E per quanto tempo Mosca sarà l’ospite indesiderato di tutte le Cancellerie europee, che non dimenticheranno facilmente l’imperialismo guerrafondaio di Putin, da cui avranno tutto da temere nel prossimo futuro? Eppure, appena pochi decenni fa, nel 1988, Michail Sergeevič Gorbačëv ebbe a dichiarare dalla tribuna dell’Onu che “l’uso e la minaccia della forza non possono costituire gli strumenti della politica estera (…) e la libertà di scelta è un principio universale, senza eccezione di sorta”. Che fine hanno fatto gli accordi con Mosca sul “partenariato strategico” del 2003, con l’individuazione dei quattro spazi comune di interesse, ovvero: sicurezza interna ed esterna, formazione e ricerca? Addirittura, all’epoca, si pensava a creare un’unione politico-militare “euroasiatica”, per contrastare l’avventurismo talassocratico anglosassone a seguito dell’invasione dell’Iraq, avvenuta in quello stesso anno.

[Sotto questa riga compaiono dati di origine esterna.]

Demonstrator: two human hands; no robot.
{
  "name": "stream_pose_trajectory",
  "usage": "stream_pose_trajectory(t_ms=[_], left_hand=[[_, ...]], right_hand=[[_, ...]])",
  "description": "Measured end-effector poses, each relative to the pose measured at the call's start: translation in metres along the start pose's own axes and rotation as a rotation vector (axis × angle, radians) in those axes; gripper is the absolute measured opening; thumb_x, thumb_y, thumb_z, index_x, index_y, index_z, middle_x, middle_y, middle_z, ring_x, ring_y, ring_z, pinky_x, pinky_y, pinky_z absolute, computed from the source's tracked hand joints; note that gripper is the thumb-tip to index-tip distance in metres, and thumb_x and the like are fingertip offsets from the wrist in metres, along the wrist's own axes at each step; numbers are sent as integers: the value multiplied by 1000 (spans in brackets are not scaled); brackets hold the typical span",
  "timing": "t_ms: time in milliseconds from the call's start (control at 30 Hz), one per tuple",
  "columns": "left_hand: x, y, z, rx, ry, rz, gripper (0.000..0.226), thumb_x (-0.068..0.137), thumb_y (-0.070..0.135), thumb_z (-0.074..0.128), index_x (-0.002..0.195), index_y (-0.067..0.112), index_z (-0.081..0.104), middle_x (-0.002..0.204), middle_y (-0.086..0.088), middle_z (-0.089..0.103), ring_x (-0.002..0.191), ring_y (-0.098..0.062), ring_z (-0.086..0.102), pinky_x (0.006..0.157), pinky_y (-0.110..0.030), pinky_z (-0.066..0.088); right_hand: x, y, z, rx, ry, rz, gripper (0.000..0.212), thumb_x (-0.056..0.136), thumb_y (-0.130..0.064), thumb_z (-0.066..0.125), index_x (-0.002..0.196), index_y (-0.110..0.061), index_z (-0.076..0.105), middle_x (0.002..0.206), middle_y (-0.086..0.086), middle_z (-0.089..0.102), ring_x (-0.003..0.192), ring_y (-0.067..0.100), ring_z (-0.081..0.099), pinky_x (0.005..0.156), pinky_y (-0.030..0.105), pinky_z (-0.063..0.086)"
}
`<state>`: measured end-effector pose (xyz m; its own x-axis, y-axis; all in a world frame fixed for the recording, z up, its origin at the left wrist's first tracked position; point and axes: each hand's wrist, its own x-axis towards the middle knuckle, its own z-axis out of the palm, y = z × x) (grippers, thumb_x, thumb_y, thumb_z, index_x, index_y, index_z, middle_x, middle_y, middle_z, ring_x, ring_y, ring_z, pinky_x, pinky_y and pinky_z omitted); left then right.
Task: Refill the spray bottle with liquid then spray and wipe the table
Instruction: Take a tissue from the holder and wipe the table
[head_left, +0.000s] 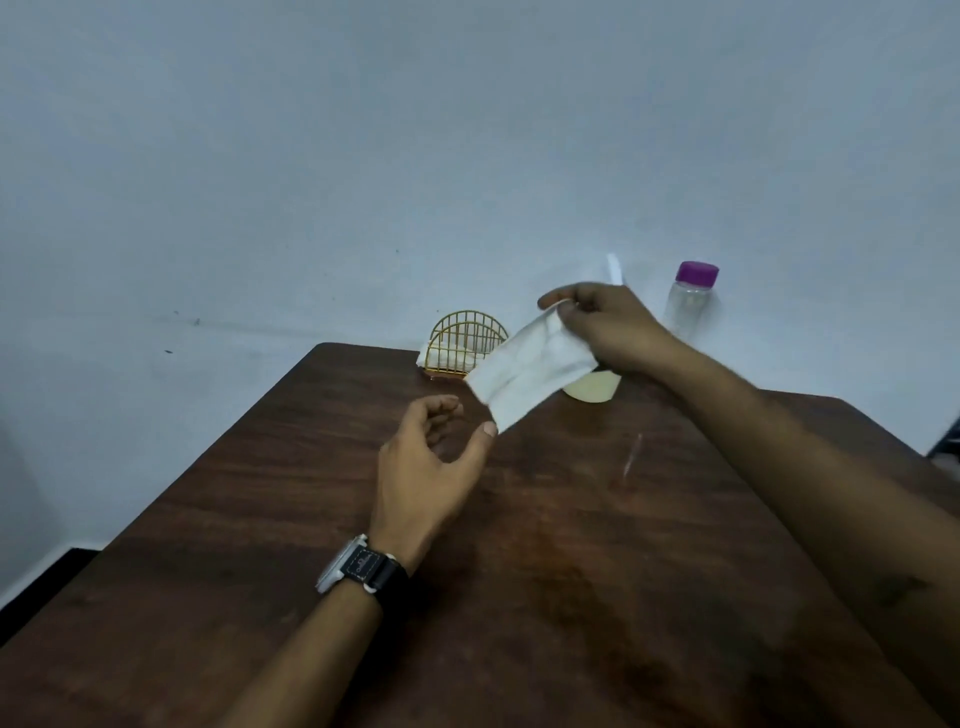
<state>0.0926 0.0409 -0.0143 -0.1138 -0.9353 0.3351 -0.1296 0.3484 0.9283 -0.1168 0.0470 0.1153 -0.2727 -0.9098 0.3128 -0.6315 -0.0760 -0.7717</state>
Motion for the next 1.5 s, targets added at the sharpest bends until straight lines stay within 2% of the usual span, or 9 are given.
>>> stream_pose_trajectory(t_ms=[133, 267, 400, 567, 767, 1100, 1333, 1433, 1500], left_hand=[[-23, 40, 9, -14, -50, 61, 61, 82, 51, 83, 132, 27, 57, 127, 16, 65, 118, -2, 64, 95, -20, 54], [-50, 61, 10, 11, -214, 115, 67, 81, 47, 86, 137, 31, 53, 130, 14, 69, 121, -4, 64, 105, -31, 51], [-71, 78, 11, -197, -355, -21, 42, 82, 19, 88, 119, 21, 67, 89, -8, 82, 84, -16, 78, 79, -38, 62], [-94, 91, 10, -391, -218, -137, 32, 85, 14, 84, 114, 12, 71, 98, -3, 83, 88, -17, 79, 71, -31, 63], [-115, 97, 14, -438, -199, -144, 21, 96, 14, 73, 115, 7, 74, 106, -10, 81, 102, -32, 77, 90, -49, 62], [-126, 101, 16, -424, -203, -105, 28, 88, 17, 80, 114, 7, 75, 108, -8, 81, 104, -27, 77, 92, -48, 63], [-130, 89, 20, -337, -177, -95, 21, 90, 17, 79, 110, 13, 75, 103, -3, 81, 95, -21, 79, 74, -41, 65], [-133, 82, 24, -194, -130, -61, 16, 97, 24, 73, 108, 13, 71, 77, -1, 78, 54, -16, 68, 41, -28, 49], [-135, 78, 26, -61, -130, -19, 15, 99, 26, 70, 110, 17, 67, 72, -1, 76, 41, -16, 61, 36, -26, 43]], right_hand=[[-58, 2, -4, 120, -15, 24, 25, 106, -11, 54, 122, -11, 72, 101, 1, 72, 85, 4, 65, 66, 2, 48], [-120, -4, -20, 279, -146, 65, 18, 101, -10, 64, 116, -15, 73, 76, -9, 76, 76, 0, 69, 71, 9, 54], [-156, -11, -27, 397, -122, 137, 17, 99, -17, 68, 115, -13, 73, 104, 13, 80, 95, 18, 76, 80, 24, 62], [-191, -5, -28, 895, -135, 410, 58, 98, -60, 52, 127, -12, 70, 126, 15, 74, 119, 32, 70, 105, 53, 54], [-229, 4, -14, 937, -95, 332, 35, 92, -16, 73, 125, -3, 69, 117, 14, 78, 108, 28, 76, 88, 45, 63], [-240, 7, -15, 997, 36, 249, 30, 90, -6, 75, 119, -3, 72, 114, 15, 78, 107, 30, 76, 91, 43, 62], [-240, 16, -12, 819, 139, 255, 11, 93, -20, 74, 103, -17, 77, 104, 0, 81, 99, 20, 78, 87, 38, 64], [-236, 24, -7, 671, 200, 260, 8, 98, -19, 70, 95, -22, 76, 92, -5, 81, 88, 14, 78, 76, 34, 66], [-233, 28, -6, 594, 208, 265, 10, 99, -18, 69, 92, -23, 75, 90, -6, 80, 85, 13, 77, 71, 32, 65]])
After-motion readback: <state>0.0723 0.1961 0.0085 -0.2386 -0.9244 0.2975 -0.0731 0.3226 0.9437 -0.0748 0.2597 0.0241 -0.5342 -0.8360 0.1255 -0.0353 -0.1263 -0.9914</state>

Come mai dal 2014, con l’annessione della Crimea e la rivolta in Donbass la Russia putiniana ha costituito una “minaccia diretta e durevole” per la sicurezza europea? Questa Nuova Europa che si restringe dall’Atlantico alla Vistola (Parigi-Berlino-Varsavia), anziché estendersi fino agli Urali, è colpa di chi? Dell’Asse Parigi-Berlino che non ha voluto o saputo per tempo formalizzare con la Russia un vero e proprio Trattato di non aggressione? Anche se sull’Occidente grava, in questo caso, la macchia indelebile di aver perso un’ottima occasione per assicurare la sicurezza della Russia, al tempo degli Accordi di Minsk del 2014 e di quelli precedenti di Budapest del 1994 per la de-nuclearizzazione dell’Ucraina. Ma, la responsabilità di fondo non sta, forse, nel sogno un po’ folle di un autocrate di volersi riprendere quanto perduto con la scomparsa dell’Urss, opponendo l’Anima slava alla grande famiglia occidentale? Sì, ma a che prezzo, signor Putin?